_TASK DESCRIPTION:_ For each line below that holds "evenodd", return the line as it stands.
____ SOURCE DATA
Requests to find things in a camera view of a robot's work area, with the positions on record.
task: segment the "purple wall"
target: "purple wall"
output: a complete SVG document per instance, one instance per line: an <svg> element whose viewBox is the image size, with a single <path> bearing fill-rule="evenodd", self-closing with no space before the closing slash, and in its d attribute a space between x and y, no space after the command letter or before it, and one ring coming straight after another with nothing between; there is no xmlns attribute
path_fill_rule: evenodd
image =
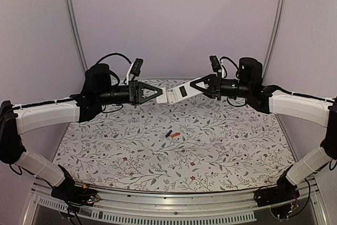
________
_ANSWER BOX:_
output: a complete SVG document per instance, one instance per line: an <svg> element whose viewBox is the image size, with a single <path> bearing fill-rule="evenodd", self-closing with no space before the closing slash, and in its d attribute a space between x and y, no space after the command letter or before it, and one ring coming straight after another with nothing between; there is no xmlns attribute
path_fill_rule: evenodd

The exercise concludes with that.